The coating, if applied to a preformed stent, may have
substantially the same compositional and thickness characteristics
described above.
[0076] The bioerodable stent has the unique advantage of treating
the entire vessel with one device, either in conjunction with
pre-dilitation of the vessel with balloon angioplasty if large
obstructions are present, or as a prophylactic implant in patients
of high risk of developing significant future blockages. Since the
stent is fully biodegradeable, it does not affect the patient's
chances for later uncomplicated surgery on the vessel, as a "full
metal jacket," i.e., a string of drug eluting stents containing
metal substrates, does.
[0077] A secondary agent, such as indicated above, may be
incorporated into the coating for release from the coating over a
desired time period after implantation. Alternately, if a secondary
agent is used, it may be incorporated into the stent-body elements
if the coating applied to the stent body does not cover the
interior surfaces of the stent body. The coating methods described
below with respect to a metal stent body are also suitable for use
in coating a polymer-filament stent body.

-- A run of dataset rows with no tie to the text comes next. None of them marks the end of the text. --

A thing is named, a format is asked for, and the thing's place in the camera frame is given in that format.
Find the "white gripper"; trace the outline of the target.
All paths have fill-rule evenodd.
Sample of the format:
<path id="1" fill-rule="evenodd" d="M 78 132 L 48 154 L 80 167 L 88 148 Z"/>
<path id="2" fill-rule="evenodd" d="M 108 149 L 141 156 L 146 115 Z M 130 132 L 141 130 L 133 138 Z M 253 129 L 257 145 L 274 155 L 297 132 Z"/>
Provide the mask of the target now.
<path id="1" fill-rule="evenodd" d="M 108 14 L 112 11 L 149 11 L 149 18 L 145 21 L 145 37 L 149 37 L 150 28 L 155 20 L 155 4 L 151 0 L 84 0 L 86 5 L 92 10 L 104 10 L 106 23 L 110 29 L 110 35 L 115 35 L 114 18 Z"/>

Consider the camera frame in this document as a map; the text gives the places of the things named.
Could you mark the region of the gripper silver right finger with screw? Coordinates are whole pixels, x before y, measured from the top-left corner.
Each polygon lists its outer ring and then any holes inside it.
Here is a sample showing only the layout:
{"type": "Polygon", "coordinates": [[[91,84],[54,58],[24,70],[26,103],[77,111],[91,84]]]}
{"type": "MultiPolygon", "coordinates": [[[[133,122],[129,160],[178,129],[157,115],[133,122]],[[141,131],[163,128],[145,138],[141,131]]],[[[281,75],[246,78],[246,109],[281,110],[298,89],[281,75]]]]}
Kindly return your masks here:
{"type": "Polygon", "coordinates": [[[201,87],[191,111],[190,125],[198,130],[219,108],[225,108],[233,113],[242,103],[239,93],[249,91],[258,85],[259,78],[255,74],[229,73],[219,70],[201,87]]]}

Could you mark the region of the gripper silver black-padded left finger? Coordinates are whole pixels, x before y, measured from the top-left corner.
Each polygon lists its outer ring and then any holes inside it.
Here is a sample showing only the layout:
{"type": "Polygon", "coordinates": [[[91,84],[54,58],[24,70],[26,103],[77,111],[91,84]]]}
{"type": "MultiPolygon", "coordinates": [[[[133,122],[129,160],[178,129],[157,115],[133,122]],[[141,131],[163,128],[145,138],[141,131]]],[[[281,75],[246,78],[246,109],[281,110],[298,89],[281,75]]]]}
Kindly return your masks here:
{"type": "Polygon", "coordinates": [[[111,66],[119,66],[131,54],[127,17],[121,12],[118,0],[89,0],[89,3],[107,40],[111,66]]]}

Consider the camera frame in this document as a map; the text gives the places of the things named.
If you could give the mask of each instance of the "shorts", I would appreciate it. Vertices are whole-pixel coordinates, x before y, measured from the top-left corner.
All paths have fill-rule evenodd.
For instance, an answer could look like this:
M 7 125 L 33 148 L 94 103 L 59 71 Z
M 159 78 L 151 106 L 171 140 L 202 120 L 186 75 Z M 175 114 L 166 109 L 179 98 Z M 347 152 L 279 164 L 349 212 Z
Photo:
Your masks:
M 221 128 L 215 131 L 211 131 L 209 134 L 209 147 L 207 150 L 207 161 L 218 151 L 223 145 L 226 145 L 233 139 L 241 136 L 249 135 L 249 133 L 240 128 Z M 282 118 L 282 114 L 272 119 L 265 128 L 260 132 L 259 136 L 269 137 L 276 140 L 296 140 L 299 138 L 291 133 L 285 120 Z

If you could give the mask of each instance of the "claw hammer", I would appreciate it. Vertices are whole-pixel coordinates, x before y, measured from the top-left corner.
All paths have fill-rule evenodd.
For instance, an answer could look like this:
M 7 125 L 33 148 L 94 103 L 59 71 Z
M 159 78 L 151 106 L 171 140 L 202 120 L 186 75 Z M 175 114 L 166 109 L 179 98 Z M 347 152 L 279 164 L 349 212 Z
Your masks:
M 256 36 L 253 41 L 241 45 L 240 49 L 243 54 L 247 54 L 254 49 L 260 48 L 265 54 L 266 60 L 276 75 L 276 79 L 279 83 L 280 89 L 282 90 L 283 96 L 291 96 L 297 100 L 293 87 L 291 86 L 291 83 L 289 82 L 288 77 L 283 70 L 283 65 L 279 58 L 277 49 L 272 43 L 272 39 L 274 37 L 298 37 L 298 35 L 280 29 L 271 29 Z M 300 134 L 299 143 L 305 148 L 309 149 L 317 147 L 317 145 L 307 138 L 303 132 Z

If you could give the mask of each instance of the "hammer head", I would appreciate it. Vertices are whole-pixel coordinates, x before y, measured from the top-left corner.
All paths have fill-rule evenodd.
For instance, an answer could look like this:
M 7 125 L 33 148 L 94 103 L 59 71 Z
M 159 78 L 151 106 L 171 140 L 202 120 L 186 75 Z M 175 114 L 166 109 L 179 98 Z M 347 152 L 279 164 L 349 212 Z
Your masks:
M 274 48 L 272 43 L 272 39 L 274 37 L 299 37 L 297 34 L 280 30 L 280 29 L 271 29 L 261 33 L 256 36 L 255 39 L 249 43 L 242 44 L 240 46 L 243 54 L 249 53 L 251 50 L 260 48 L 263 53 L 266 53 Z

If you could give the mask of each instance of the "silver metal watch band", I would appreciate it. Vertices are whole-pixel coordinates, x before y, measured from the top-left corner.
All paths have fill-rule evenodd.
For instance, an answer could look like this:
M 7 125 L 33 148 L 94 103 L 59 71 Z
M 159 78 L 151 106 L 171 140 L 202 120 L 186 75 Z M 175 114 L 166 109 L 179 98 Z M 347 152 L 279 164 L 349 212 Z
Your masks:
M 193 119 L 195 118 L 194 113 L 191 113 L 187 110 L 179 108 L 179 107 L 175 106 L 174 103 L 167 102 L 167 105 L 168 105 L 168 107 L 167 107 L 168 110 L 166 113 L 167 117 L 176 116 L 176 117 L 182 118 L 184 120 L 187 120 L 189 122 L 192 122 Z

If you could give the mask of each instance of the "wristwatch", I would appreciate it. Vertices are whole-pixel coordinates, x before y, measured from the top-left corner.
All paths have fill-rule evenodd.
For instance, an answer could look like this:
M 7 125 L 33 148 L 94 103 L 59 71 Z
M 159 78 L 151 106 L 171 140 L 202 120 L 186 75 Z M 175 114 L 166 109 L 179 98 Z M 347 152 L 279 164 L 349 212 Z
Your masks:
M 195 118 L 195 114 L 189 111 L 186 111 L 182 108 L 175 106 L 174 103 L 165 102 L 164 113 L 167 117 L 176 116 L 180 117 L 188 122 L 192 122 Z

[0078] Typically, the coating is applied directly onto the outside
support surface(s) of a stent, and may or may not cover the entire
or a portion(s) of the inside surface(s) of the stent depending on
how control is applied to the above described coating system of the
present invention. Alternately, the coating or coating mixture can
also be applied directly onto the inside surface of the stent. A
thin delivery tip may penetrate through one or more of the cut out
areas (i.e. windows) in the wall of the stent structure, and
thereby apply the coating mixture directly onto the inside surfaces
at desired areas. In this method, it is possible to apply different
coating materials having different drug components to outer and
inner sides of the stent elements. For example, the coating on the
outer surfaces could contain an anti-restenosis compound, and the
coating of the inner surfaces, one of the above secondary agents,
such an anti-thrombotic or anti-clotting compound. If the stent has
a large enough diameter, a thin "L-shaped" delivery tip may be
inserted into the stent open ends along the longitudinal axis of
the stent for the purpose of applying coating to the inside
surfaces.
[0079] The polymer for use in the invention includes, a polymer, or
a combination of polymers, dissolved in the first fluid. The
polymeric material is most suitably biocompatible, including
polymers that are non-toxic, non-inflammatory, chemically inert,
and substantially non-immunogenic in the applied amounts. The
polymer is typically either bioabsorbable or biostable. A
bioabsorbable polymer breaks down in the body and is not present
sufficiently long after implantation to cause an adverse local
response. Bioabsorbable polymers are gradually absorbed or
eliminated by the body by hydrolysis, metabolic process, bulk, or
surface erosion. Examples of bioabsorbable materials include
polycaprolactone (PCL), poly-D,L-lactic acid (DL-PLA),
poly-L-lactic acid (L-PLA), poly(lactide-co-glycolide),
poly(hydroxybutyrate), poly(hydroxybutyrate-co-valerate),
polydioxanone, polyorthoester, polyanhydride, poly(glycolic acid),
poly(glycolic acid-cotrimethylene carbonate), polyphosphoester,
polyphosphoester urethane, poly (amino acids), cyanoacrylates,
poly(trimethylene carbonate), poly(iminocarbonate) ,
copoly(ether-esters), polyalkylene oxalates, polyphosphazenes,
polyiminocarbonates, and aliphatic polycarbonates. Biomolecules
such as heparin, fibrin, fibrinogen, cellulose, starch, and
collagen are typically also suitable. A biostable polymer include
Parylene.RTM., Parylast.RTM., polyurethane (for example, segmented
polyurethanes such as Biospan.RTM.), polyethylene, polyethlyene
teraphthalate, ethylene vinyl acetate, silicone, polyethylene
oxide, and polytetrafluoroethylene (PTFE), polyacrylates and
polymethacrylates.
[0080] Another preferred embodiment of the current invention may
include a porous surface of the device, and having drug loaded
therein, and optionally having a thin layer of polymer overcoat to
regulate the drug release. A pharmaceutically acceptable excipient
such as a mono-,di-, or oligo-saccharide may be included in the
drug mixture to modulate the drug release a micronized heparin can
also be used a release regulator.
[0081] As an example, heparin in crystalline form may be
incorporated into the coating. The heparin crystals are micronized
to a particle size of approximately one to five microns and added
in suspension to the polymer solution. Suitable forms of heparin
are those of crystalline form that exhibit bioactivity in mammalian
hosts when applied according to the process of the invention,
including heparin salts (i.e. sodium heparin and low molecular
weight forms of heparin and their salts). Upon deployment of the
drug delivering stent into the vessel wall, the heparin crystals
near the surface of the coating begin to dissolve, increasing the
porosity of the polymer. As the polymer slowly dissolves, more
heparin and bioactive agent are released in a controlled
manner.
[0082] A controlled drug delivery system in accordance with the
present invention may be associated with an implantable medical
device in a physical or chemical way. For instance, the controlled
drug delivery system may be surface coating on a bare metal stent.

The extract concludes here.